Обсудив этот вопрос, все решили принять предложение Маш-Касема и отрядили нас с Асадолла-мирзой ему в помощь. Мы должны были сесть по обе стороны от Практикана и, когда Маш-Касем подаст условный знак, под любым предлогом ухватить предполагаемого зятя за руки, чтобы он ничего не повредил ненароком Маш-Касему или себе самому.

Когда мы направились к подвалу, Дустали-хан, приподнявшись в постели, умоляющим голосом произнес:

– Только вы не проговоритесь ему, что Гамар имеет собственное состояние, а то он сразу больше запросит.

Асадолла-мирза, едва взглянув на него, презрительно пробормотал:

– Не бойся, этот кусок у тебя не отнимут. Спи, герой!

Во дворе Маш-Касем дал нам последние наставления насчет мер предосторожности:

– Ждите сигнала. Как я два раза кашляну, значит собираюсь суть выкладывать.
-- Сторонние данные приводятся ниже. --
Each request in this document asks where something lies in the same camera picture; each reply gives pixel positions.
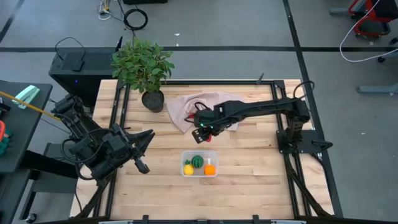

Тут вы его под руки и берите, чтобы мне, значит, говорить. И пока я не скажу, не отпускайте.

Дядюшка Наполеон и Азиз ос-Салтане тоже осторожно прокрались к подвальному окошку, чтобы быть в курсе дела.

Когда мы вошли в подвал, Практикан, который так и сидел в нахлобученной на уши шляпе, вытянулся перед нами во фрунт.

– Помилуйте, господин. Практикан, что за церемонии! Мы свои люди.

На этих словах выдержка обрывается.